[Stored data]
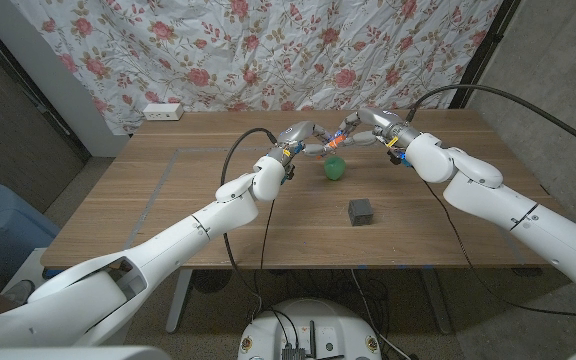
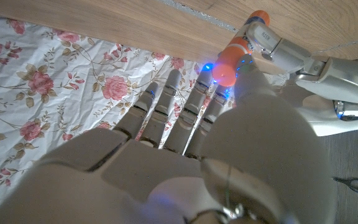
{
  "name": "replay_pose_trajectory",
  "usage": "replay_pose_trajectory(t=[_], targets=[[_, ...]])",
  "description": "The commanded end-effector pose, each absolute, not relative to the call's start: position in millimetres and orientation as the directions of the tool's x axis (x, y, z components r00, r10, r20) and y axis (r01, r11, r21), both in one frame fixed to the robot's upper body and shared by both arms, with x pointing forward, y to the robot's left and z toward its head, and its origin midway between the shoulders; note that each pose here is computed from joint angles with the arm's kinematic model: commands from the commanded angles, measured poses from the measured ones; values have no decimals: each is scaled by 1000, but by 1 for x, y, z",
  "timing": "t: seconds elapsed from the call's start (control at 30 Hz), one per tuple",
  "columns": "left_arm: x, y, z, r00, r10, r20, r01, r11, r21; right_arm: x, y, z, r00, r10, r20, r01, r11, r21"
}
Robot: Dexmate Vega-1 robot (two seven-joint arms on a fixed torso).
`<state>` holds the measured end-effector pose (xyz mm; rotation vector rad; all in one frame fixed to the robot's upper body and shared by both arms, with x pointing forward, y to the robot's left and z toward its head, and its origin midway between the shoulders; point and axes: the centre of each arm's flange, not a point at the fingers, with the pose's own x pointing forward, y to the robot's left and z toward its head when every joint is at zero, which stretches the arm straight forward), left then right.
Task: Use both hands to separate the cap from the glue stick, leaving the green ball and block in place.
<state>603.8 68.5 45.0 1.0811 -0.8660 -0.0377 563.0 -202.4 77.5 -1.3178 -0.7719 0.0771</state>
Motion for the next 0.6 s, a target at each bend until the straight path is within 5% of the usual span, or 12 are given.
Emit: replay_pose_trajectory(t=[0.03,0.6], targets=[[605,71,46,682,-420,598,-374,503,779,562,-201,78,753,467,464,370,283,-885],[607,73,44,691,-414,592,-371,500,783,565,-201,82,756,463,463,368,283,-885]])
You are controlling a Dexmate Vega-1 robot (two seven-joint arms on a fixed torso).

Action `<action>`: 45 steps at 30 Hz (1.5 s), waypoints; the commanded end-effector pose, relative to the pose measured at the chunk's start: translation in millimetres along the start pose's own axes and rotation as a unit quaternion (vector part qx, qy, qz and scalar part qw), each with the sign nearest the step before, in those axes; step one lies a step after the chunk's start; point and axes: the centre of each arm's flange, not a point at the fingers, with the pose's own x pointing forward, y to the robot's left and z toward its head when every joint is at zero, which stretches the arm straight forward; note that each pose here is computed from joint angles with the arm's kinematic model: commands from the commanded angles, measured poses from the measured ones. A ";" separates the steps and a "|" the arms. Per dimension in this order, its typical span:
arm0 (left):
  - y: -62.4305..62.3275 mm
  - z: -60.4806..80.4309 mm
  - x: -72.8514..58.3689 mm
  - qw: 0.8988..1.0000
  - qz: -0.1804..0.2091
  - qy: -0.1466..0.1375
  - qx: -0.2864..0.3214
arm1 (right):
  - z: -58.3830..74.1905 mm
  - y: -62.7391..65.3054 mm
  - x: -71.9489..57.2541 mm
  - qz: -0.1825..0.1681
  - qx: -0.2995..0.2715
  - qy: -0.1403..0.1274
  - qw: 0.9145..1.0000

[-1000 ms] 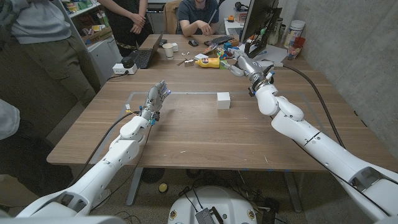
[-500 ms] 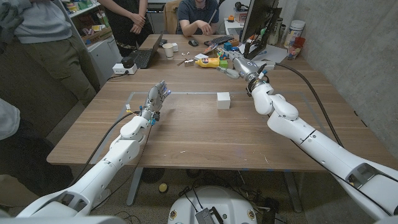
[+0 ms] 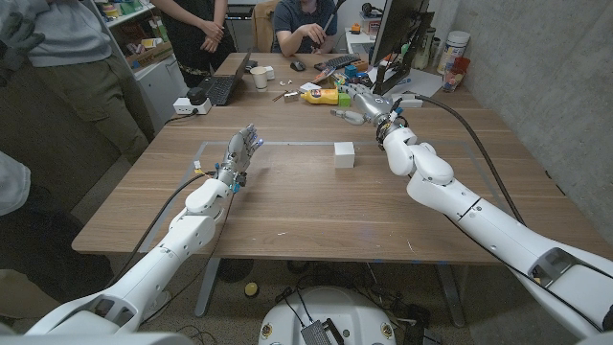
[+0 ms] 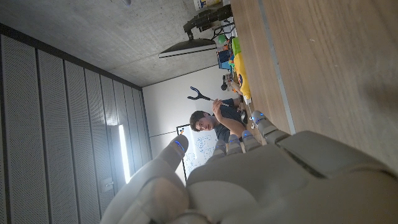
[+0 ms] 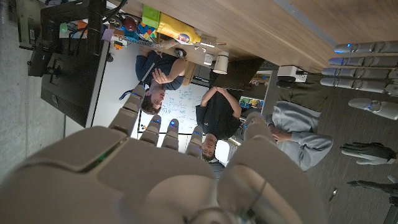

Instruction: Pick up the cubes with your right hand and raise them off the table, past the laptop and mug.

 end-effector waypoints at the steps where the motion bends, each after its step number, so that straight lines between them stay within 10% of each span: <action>1: -0.2 -0.7 -0.1 1.000 0.000 0.001 -0.001 | 6.2 6.2 6.1 0.045 -0.026 0.003 0.999; 45: 5.9 -3.0 -0.9 1.000 0.008 0.009 0.000 | 27.4 49.1 35.4 0.215 -0.091 -0.031 0.972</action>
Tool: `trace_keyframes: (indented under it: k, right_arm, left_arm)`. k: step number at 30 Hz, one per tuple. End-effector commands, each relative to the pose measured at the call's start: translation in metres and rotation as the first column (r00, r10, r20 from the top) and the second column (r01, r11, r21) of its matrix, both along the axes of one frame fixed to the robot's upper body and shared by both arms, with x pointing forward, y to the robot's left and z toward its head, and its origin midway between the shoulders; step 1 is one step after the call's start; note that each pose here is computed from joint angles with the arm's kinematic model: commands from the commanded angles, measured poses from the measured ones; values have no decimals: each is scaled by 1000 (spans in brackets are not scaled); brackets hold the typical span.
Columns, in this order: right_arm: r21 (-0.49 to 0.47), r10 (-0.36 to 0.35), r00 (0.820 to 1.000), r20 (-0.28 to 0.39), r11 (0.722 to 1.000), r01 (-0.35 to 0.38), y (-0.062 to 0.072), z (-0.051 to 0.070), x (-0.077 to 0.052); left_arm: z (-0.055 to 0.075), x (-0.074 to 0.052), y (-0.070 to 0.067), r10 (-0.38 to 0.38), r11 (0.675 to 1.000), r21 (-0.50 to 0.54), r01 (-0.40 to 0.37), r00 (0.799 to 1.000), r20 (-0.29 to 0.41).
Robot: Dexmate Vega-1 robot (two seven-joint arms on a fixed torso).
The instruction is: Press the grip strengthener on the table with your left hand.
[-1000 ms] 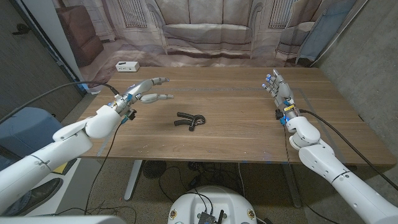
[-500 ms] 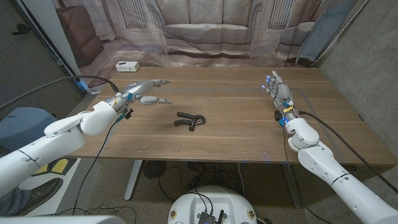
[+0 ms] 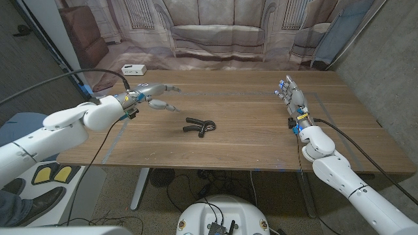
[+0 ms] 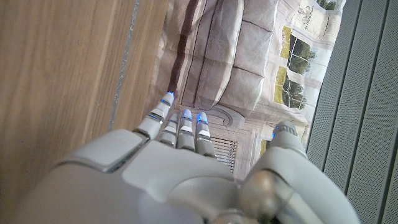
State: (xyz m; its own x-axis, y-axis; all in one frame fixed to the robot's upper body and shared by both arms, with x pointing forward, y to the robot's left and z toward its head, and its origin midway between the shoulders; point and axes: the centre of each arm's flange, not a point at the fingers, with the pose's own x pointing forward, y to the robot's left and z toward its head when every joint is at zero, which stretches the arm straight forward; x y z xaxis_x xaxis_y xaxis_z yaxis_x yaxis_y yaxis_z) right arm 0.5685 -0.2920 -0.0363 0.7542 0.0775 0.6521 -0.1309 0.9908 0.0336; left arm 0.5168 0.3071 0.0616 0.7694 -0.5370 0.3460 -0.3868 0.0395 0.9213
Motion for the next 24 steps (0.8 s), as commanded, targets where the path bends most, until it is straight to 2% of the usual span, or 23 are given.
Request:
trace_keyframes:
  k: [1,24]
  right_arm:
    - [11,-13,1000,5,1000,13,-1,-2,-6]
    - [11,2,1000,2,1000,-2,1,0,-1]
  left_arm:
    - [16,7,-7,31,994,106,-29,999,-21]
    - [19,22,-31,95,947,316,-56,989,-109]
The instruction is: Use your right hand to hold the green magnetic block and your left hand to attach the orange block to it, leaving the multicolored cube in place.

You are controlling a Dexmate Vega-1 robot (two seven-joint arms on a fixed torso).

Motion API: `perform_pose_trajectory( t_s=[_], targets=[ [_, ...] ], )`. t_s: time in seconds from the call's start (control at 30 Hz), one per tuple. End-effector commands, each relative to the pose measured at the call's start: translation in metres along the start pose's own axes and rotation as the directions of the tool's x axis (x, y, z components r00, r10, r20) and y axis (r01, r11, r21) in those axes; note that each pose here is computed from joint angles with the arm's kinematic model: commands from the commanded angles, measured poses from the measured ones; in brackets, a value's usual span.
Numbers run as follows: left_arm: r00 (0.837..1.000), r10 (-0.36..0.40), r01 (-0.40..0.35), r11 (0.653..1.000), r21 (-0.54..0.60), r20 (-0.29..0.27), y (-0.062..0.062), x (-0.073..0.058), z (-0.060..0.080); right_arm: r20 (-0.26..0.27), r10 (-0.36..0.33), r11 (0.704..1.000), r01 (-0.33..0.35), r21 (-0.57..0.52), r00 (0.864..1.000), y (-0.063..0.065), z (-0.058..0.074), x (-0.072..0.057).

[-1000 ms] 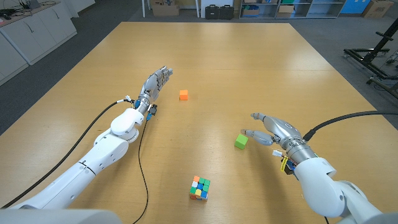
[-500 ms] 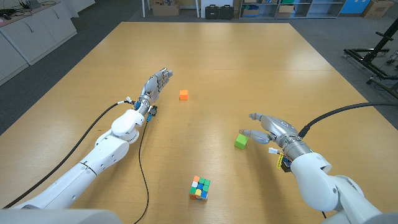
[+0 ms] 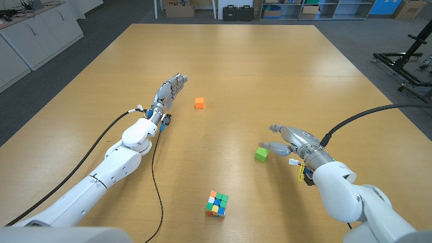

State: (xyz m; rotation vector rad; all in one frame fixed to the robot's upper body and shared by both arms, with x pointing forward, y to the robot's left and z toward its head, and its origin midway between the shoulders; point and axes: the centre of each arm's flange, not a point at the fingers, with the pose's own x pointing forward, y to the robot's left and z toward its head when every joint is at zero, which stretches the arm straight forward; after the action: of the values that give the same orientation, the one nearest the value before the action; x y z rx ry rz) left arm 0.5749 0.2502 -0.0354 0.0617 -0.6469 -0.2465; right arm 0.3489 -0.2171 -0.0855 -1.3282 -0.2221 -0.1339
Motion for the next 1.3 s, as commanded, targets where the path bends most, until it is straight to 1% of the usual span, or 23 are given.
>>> perform_pose_trajectory(
  t_s=[0.03, 0.27, 0.47, 0.6, 0.77, 0.97, 1.13, 1.3],
  targets=[
    [1.0, 0.001, -0.001, 1.0, 0.006, 0.007, 0.002, 0.0, 0.004, -0.049, 0.024, 0.998, -0.027, -0.052, 0.999, 0.003, -0.001, 0.003],
    [1.0, -0.003, 0.003, 1.0, 0.014, 0.008, 0.002, -0.001, 0.008, -0.061, 0.075, 0.995, -0.079, -0.066, 0.995, 0.005, -0.002, 0.009],
    [1.0, -0.008, 0.008, 1.0, 0.017, 0.019, 0.0, 0.0, 0.013, -0.072, 0.086, 0.992, -0.092, -0.085, 0.994, 0.005, -0.001, 0.01],
    [1.0, -0.009, 0.009, 1.0, 0.013, 0.018, 0.0, 0.001, 0.011, -0.079, 0.093, 0.989, -0.102, -0.108, 0.993, 0.006, 0.002, 0.012],
    [1.0, -0.007, 0.007, 1.0, 0.012, 0.013, 0.0, -0.002, 0.008, -0.077, 0.12, 0.985, -0.128, -0.117, 0.99, 0.007, 0.005, 0.017],
    [1.0, -0.006, 0.006, 1.0, 0.004, 0.023, -0.001, -0.005, 0.008, -0.065, 0.138, 0.98, -0.145, -0.137, 0.988, 0.008, 0.01, 0.023],
    [1.0, -0.01, 0.01, 1.0, 0.008, 0.021, -0.001, -0.006, 0.008, -0.06, 0.15, 0.976, -0.158, -0.151, 0.987, 0.012, 0.014, 0.027],
    [1.0, -0.015, 0.015, 1.0, 0.01, 0.02, -0.003, -0.005, 0.008, -0.066, 0.15, 0.972, -0.16, -0.172, 0.986, 0.017, 0.018, 0.03]
  ],
)
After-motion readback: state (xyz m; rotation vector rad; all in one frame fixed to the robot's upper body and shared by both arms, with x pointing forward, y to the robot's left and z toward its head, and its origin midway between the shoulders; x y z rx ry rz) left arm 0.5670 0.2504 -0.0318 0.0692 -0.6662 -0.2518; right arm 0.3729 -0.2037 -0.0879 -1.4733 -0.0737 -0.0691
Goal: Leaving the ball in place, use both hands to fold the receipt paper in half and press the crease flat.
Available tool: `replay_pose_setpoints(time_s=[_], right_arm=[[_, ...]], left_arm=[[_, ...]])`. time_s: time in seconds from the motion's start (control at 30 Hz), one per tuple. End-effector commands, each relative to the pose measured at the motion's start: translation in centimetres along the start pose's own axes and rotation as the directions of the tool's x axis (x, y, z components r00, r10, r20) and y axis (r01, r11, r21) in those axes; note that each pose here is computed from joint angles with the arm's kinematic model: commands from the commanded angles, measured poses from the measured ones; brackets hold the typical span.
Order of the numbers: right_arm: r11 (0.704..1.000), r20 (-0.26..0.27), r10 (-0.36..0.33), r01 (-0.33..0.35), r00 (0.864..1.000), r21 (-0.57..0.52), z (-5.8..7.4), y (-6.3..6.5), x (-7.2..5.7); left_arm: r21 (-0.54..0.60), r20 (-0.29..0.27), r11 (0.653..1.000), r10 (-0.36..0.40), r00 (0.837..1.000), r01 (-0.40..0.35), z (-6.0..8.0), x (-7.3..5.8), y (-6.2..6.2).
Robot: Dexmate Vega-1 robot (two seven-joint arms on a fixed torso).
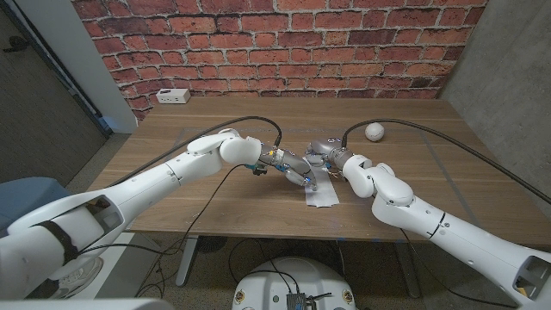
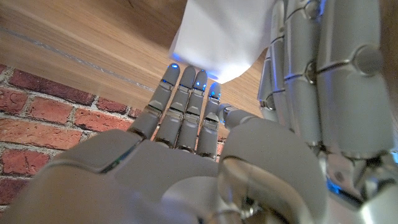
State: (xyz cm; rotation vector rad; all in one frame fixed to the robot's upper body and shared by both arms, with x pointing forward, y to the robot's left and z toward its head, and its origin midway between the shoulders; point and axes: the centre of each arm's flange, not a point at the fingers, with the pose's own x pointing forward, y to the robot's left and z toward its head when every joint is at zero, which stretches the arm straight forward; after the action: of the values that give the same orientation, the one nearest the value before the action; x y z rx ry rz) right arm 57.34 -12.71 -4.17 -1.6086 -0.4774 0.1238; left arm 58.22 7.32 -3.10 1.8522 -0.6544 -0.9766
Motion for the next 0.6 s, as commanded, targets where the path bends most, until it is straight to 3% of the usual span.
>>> replay_pose_setpoints(time_s=[0.03, 0.37, 0.6], right_arm=[[0.995, -0.046, 0.099, -0.1, 0.994, -0.021, -0.2, 1.2, 1.2], [0.989, -0.058, 0.14, -0.142, 0.988, -0.038, -0.2, 2.1, 1.8], [0.995, -0.063, 0.102, -0.102, 0.993, 0.002, -1.1, 1.0, 1.5]], left_arm=[[-0.009, -0.004, 1.0, 0.005, 1.0, -0.005, -0.3, -0.2, 0.0], [-0.014, -0.005, 1.0, 0.01, 1.0, -0.01, -0.5, -0.2, -0.1], [-0.011, -0.007, 1.0, 0.007, 1.0, -0.007, -0.6, -0.2, 0.0]])
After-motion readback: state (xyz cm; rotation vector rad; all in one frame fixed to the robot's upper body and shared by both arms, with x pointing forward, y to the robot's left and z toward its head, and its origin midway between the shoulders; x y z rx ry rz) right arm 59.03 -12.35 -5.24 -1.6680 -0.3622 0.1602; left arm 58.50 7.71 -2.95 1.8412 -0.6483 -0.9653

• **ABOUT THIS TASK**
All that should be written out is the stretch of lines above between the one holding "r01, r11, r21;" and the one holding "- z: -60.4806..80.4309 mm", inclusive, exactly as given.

• **RESULT OF THE TASK**
  "columns": "left_arm: x, y, z, r00, r10, r20, r01, r11, r21; right_arm: x, y, z, r00, r10, r20, r01, r11, r21"
}
Robot: Dexmate Vega-1 robot (two seven-joint arms on a fixed torso).
`<state>` holds the measured end-effector pose (xyz mm; rotation vector rad; all in one frame fixed to the robot's upper body and shared by both arms, with x pointing forward, y to the robot's left and z toward its head, and its origin midway between the shoulders; point and axes: the centre of each arm's flange, not a point at the fingers, with the pose's own x pointing forward, y to the robot's left and z toward its head when every joint is at zero, which stretches the arm straight forward), left then right.
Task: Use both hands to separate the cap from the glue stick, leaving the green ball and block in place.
<state>603.8 68.5 45.0 1.0811 -0.8660 -0.0377 563.0 -202.4 77.5 -1.3178 -0.7719 0.0771</state>
Motion for the next 0.6 s, a target at each bend until the straight path is within 5% of the usual span, or 12 are given.
Emit: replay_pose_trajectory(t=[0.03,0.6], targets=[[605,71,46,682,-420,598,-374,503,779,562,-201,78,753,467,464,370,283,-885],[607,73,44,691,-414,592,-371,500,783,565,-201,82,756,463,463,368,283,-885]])
You are controlling a Dexmate Vega-1 robot (two seven-joint arms on a fixed torso).

Action `<action>`: 45 steps at 30 Hz (1.5 s), waypoints; the commanded end-effector pose, relative to the pose measured at the chunk's start: translation in millimetres along the start pose's own axes and rotation as a unit quaternion (vector part qx, qy, qz and scalar part qw), each with the sign nearest the step before, in those axes; step one lies a step after the chunk's start; point and axes: the centre of each arm's flange, not a point at the fingers, with the pose's own x pointing forward, y to the robot's left and z toward its head when every joint is at zero, which stretches the arm straight forward; note that each pose here is computed from joint angles with the arm's kinematic model: commands from the commanded angles, measured poses from the measured ones. A ";" separates the steps and a "|" the arms. Per dimension in this order, its typical span:
arm0 (left):
  - y: -62.4305..62.3275 mm
  - z: -60.4806..80.4309 mm

The given output is complete.